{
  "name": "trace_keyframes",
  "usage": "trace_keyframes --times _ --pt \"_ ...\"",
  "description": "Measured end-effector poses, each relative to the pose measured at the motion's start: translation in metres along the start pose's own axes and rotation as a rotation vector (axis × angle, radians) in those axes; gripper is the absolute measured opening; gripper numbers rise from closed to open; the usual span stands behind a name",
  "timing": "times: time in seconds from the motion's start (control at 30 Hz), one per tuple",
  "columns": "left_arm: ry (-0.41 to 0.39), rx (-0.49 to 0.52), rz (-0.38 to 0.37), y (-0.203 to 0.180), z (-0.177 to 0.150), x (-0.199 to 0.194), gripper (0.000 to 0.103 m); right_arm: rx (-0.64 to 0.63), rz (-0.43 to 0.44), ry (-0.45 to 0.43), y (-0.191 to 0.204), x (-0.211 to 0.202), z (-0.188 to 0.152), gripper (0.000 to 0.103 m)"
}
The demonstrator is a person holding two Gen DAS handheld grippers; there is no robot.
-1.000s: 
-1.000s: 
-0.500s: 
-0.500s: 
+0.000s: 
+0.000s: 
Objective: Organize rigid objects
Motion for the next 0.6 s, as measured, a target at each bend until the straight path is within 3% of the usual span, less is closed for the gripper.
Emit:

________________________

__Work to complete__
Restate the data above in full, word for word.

__Exercise answer__
{
  "name": "trace_keyframes",
  "usage": "trace_keyframes --times _ --pt \"_ ...\"",
  "description": "Measured end-effector poses, each relative to the pose measured at the motion's start: translation in metres along the start pose's own axes and rotation as a rotation vector (axis × angle, radians) in those axes; gripper is the absolute measured opening; gripper numbers rise from closed to open; the usual span stands behind a name",
  "timing": "times: time in seconds from the motion's start (control at 30 Hz), one per tuple",
  "columns": "left_arm: ry (-0.41 to 0.39), rx (-0.49 to 0.52), rz (-0.38 to 0.37), y (-0.203 to 0.180), z (-0.177 to 0.150), x (-0.199 to 0.194), gripper (0.000 to 0.103 m); right_arm: rx (-0.64 to 0.63), rz (-0.43 to 0.44), ry (-0.45 to 0.43), y (-0.191 to 0.204), x (-0.211 to 0.202), z (-0.188 to 0.152), gripper (0.000 to 0.103 m)"
}
The demonstrator is a person holding two Gen DAS handheld grippers; there is no robot.
-1.000s: 
-1.000s: 
-0.500s: 
-0.500s: 
+0.000s: 
+0.000s: 
Objective: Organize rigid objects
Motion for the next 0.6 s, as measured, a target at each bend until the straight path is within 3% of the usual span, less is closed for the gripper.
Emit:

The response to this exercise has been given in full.